Nepalese parties deadlocked over govt formation



Kathmandu: Nepal's major parties on Saturday stepped up consultations in a bid to form a national government, but failed to find a consensus to meet a July 7 presidential deadline so as end the constitutional crisis created by the resignation of the Prime Minister.

Main opposition Unified CPN-Maoist, the largest party in the 601-member Constituent Assembly with nearly 40 percent seats, today held talks with the Nepali Congress party over the leadership of a national government.

Senior leaders in the Nepali Congress, the second largest party in the House, have staked its claim to lead a new government.

Ram Chandra Poudel, the Nepali Congress vice president expressed the hope that they would make headway by July 7, the deadlined set by President Ram Baran Yadav for the political parties to suggest a name for post of the Prime Minister.

"We urged the Maoists to implement the first point of the three-point deal struck on May 28 at the earliest after the Prime Minister’s resignation," he was quoted as saying by the Himalayan Times online today.

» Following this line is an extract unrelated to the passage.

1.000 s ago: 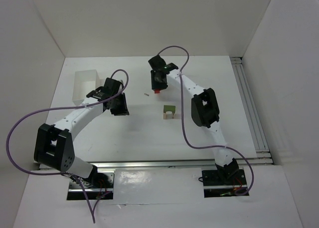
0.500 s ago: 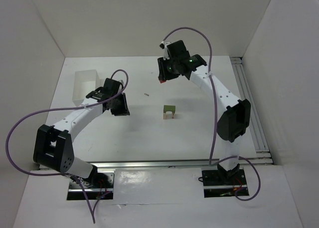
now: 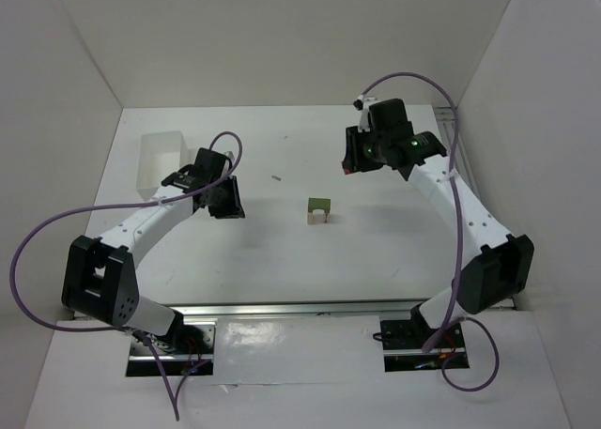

Narayankaji Shrestha, the Maoist vice chairman, said the discussion centred on the peace process and drafting of a new constitution.

Nepali Congress acting president Sushil Koirala, Maoists chairman Prachanda and his deputy leader Baburam Bhattarai took part in the crucial meeting.

The Maoists party and the CPN-UML, which is heading the caretaker governemnt, held talks to form a new coalition, but failed to make any headway as both the parties claimed leadership of a future coalition.

"As the Maoists are the largest party....the new government formed under the Maoist leadership would be a true national consensus government, Bhattarai said.

The Maoist party has set up a three-member committee led by party supremo Prachanda to form a national consensus government under its leadership.

Political parties have been given a July 7 deadline by the President to recommend the name of a new Prime Minister following the resignation of Prime Minister Madhav Kumar Nepal on June 30.

Nepal tendered his resignation after 13 months of intense pressure from the Maoists to step down. It had announced its decision to block the budget session of the Parliament scheduled to be held on July 5 if he did not quit.

The Maoists, who ended their decade-long civil war in 2006, is under pressure from Nepali Congress and CPN-UML to dissolve the paramilitary organisation of its youth wing, the Young Communist League, return seized property and to finalise the numbers and the timeframe for the integration of its former combatants with the security forces before forming a new government.